Besides, the circulation of the Bible has received strong support through the foundation of Bible societies. The story is well known how Thomas Charles discovered the great desire for copies of the Bible among his Welsh countrymen, how, when he gathered some friends for the purpose of providing them with Bibles, the Baptist preacher Thomas Hughes put in the question, "And why not for other peoples, too?" and how on his motion the Society was started on March 7, 1804, as the British and Foreign Bible Society. It is wonderful to hear of the work done by this Society in the last hundred years. If one visits the Bible House in Queen Victoria Street in London he gets an impression of the extent and the importance of the work done there. The Society has its presses as well as its translators all over the world; it has its agents scattered through all the nations, and it has begun to do not only a publishers' business proper but scholarly work as well. A vast collection of Bible editions from all times and in all tongues has been gathered, and a valuable catalogue published which is of great importance for bibliography in general.
The greatest merit of the British and Foreign Bible Society, however, is the fact that it stimulated the foundation of other great Bible societies. There were some small beginnings in Germany and Switzerland.
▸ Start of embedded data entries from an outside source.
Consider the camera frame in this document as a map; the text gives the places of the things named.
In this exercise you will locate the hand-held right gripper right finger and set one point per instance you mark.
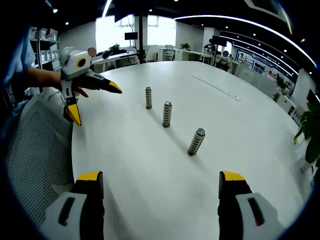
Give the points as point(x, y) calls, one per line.
point(232, 197)

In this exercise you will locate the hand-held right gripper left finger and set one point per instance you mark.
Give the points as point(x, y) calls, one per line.
point(85, 200)

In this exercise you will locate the metal pin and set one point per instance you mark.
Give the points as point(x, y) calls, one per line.
point(200, 131)
point(167, 102)
point(148, 88)

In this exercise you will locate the large green potted plant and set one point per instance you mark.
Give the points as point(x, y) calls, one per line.
point(310, 130)

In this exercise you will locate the black pillar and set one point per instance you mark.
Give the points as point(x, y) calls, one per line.
point(142, 37)

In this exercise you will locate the metal storage shelf with boxes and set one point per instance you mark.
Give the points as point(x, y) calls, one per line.
point(47, 52)

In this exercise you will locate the person's left forearm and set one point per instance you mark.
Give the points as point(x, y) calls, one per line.
point(42, 78)

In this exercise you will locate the silver coil spring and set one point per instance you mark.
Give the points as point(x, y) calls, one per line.
point(196, 142)
point(148, 98)
point(167, 115)

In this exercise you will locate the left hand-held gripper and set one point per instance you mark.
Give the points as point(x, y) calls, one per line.
point(72, 65)

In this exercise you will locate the black monitor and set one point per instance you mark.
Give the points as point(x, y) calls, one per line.
point(131, 36)

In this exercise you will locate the grey office chair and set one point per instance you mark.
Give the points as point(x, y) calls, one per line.
point(169, 52)

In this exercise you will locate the small green plant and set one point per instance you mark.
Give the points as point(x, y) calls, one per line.
point(185, 46)
point(115, 47)

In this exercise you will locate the long white office desk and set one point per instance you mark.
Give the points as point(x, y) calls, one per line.
point(186, 53)

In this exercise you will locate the white mesh office chair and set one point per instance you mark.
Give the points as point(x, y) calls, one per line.
point(37, 155)
They suddenly became strong and influential in consequence of the report made concerning the British and Foreign Bible Society by its secretary, Doctor Steinkopf, and Basel and Stuttgart made a new start in 1804 and 1812. After the Napoleonic War in 1814, Mr. Pinkerton travelled through Germany with the result that Bible societies were started at Berlin, Dresden, Elberfeld, and Copenhagen, and in Holland, Norway, and even Russia. In 1808 Philadelphia joined the movement. The American Bible Society has twice canvassed the entire United States, finding that five hundred thousand families were without any Bible, and selling sixty million Bibles. It is remarkable that in the beginning Roman Catholics joined the Bible societies enthusiastically. A Bible society was founded at Regensburg in 1805, supported almost exclusively by the Roman Catholic clergy. But as early as 1817, soon after the restoration of the Jesuits by Pope Pius VII, these Bible societies were dissolved; the Roman Catholics were forbidden to be members of the other Bible societies, and in the syllabus of Pius IX, in 1864, the Bible societies are reckoned among the dangers of our time, together with Masonry and other secret societies.
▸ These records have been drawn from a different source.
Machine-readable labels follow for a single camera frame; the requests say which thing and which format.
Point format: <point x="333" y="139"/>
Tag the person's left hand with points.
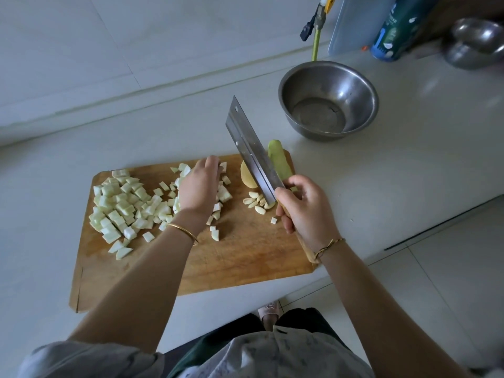
<point x="198" y="191"/>

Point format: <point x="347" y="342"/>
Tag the person's right hand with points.
<point x="309" y="212"/>

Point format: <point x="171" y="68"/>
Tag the pile of white diced vegetable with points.
<point x="224" y="193"/>

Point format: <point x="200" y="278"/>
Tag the peeled yellow potato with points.
<point x="247" y="177"/>

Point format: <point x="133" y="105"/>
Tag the pile of garlic cloves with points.
<point x="256" y="202"/>

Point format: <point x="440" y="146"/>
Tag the peeled green cucumber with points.
<point x="279" y="157"/>

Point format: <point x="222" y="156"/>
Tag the pale green cabbage vegetable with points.
<point x="118" y="208"/>

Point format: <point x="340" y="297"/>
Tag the person's left forearm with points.
<point x="134" y="299"/>

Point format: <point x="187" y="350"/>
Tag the person's right forearm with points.
<point x="390" y="319"/>

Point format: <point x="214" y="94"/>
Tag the person's right foot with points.
<point x="270" y="312"/>

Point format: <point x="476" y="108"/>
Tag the gold bangle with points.
<point x="184" y="231"/>

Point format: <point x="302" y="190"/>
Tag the wooden cutting board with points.
<point x="236" y="260"/>

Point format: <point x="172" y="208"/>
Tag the deep stainless steel bowl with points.
<point x="346" y="86"/>

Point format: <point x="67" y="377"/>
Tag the white patterned garment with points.
<point x="268" y="358"/>

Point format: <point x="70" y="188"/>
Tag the dark green trousers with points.
<point x="197" y="350"/>

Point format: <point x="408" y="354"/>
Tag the light blue plastic board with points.
<point x="358" y="23"/>

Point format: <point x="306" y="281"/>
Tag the dark green bottle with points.
<point x="401" y="27"/>

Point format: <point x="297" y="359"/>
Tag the shallow stainless steel bowl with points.
<point x="476" y="43"/>
By the help of the Bible societies it has become possible that Bibles should really spread among the people. In Germany each boy and girl who goes to school has his own Bible. Bibles and New Testaments are distributed among the soldiers. Most churches make a present of a Bible to each couple who are to be married. There is rather a superabundance of Bibles, which contrasts sharply with the estimation in which the Bible is held. As Spurgeon, in his drastic way, said in one of his stimulating sermons: "The Bible is in every house, but in many the dust on it is so thick that you might write on it: Damnation." It was a veteran Bible agent who, after thirty years' experience, said: "It is easy to give away dozens of Bibles, but only the one which you sell will be valued."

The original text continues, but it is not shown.